Silence and Expectations
Silence can be a choice but it can also be forced. It is hard to tell for which of these reasons a person is silent. I can be silent when asked a question because I don't know the answer, because someone/thing has intimidated me, or because I choose not to answer. I can't expect anyone else to know why I am silent unless I, paradoxically, tell them by breaking my silence.
I think that when dealing with silence, we can only expect to get back what we give, to a conversation, a class, or a society. If I do not talk to someone in a conversation, I cannot expect them to keep the conversation going on their own. If I do not contribute in a class, I cannot expect someone to do my learning for me. And if I do not vocalize what I think is wrong with society, I cannot expect change.
I expected Eva, as someone arrested for murder, to want to explain her situation in order to get out of some of her punishment. I have grown up with our legal system, with "innocent until proven guilty," and with "you have the right to remain silent." Eva cannot expect to get anything out of the legal system if she does not speak. The legal system expects voices, not silence.

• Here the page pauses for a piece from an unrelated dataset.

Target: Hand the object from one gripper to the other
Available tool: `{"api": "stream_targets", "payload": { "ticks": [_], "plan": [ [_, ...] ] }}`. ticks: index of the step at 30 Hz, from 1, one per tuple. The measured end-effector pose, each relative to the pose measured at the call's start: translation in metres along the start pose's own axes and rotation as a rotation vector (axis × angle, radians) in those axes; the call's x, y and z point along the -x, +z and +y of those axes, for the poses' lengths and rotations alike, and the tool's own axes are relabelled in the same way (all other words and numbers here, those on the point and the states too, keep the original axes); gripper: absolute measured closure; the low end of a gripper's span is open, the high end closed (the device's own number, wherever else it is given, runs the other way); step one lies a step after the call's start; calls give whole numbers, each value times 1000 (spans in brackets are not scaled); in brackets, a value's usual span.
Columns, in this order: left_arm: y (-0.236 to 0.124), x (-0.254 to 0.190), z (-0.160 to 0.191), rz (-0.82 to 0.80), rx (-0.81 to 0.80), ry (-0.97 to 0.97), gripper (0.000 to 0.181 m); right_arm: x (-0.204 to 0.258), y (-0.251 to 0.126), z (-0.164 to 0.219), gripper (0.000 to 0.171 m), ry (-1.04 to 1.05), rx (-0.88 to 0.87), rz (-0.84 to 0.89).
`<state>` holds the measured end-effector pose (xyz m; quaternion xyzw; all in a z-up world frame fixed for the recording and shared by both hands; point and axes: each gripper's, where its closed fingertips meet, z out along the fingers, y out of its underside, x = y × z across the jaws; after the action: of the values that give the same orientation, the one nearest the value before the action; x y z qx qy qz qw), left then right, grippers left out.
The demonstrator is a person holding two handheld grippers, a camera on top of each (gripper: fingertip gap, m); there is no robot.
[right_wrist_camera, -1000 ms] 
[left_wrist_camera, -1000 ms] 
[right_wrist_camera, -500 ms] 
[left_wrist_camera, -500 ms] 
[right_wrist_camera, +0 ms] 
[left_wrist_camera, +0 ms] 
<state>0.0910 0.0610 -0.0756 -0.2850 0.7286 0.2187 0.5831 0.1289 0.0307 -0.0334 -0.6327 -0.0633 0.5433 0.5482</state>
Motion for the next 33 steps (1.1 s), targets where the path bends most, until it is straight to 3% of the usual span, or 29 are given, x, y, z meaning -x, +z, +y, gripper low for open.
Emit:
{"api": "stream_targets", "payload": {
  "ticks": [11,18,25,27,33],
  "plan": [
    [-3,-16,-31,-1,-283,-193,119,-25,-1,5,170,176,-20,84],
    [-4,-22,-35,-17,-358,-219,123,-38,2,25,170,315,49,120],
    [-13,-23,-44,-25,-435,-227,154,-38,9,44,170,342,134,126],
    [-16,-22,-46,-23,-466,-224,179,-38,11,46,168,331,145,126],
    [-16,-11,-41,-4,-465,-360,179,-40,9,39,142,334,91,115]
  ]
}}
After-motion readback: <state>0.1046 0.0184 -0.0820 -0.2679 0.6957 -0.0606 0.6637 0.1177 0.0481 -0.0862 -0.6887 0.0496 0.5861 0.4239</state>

If I am using my voice, I feel like I deserve a response; I expect it. If I talk to someone, I want and expect them to respond. The choice to be silent is not an open, easy one, because society, from individuals to the government, expects us to be vocal. Fulfilling expectations is a much easier choice than is defying them.
A filter on Eva's Man
I thought it was interesting that one of the questions asked at the end of class on Thursday was whether or not Gayl Jones was intentionally trying to make the reader uncomfortable with her graphic language in Eva’s Man. For me, the detail and word choice of the story was definitely very challenging to read in one sitting. The graphic detail is overwhelming and part of me just did not want to recognize that, while this is fiction, the story is very real. That being said, I don’t think that Jones had any obligation to filter the story so that is would be an easier or more accessible read. The reason it is accessible as it stands now is because it tells the truth. We discussed this topic earlier on in the semester, whether or not is the responsibility of the author or the reader to make decisions about accessibility. I personally think that I would not have had such an intense reaction to the story if it had been filtered. As difficult as it was to read, would the story have had as much of an impact if it hadn’t told to whole truth?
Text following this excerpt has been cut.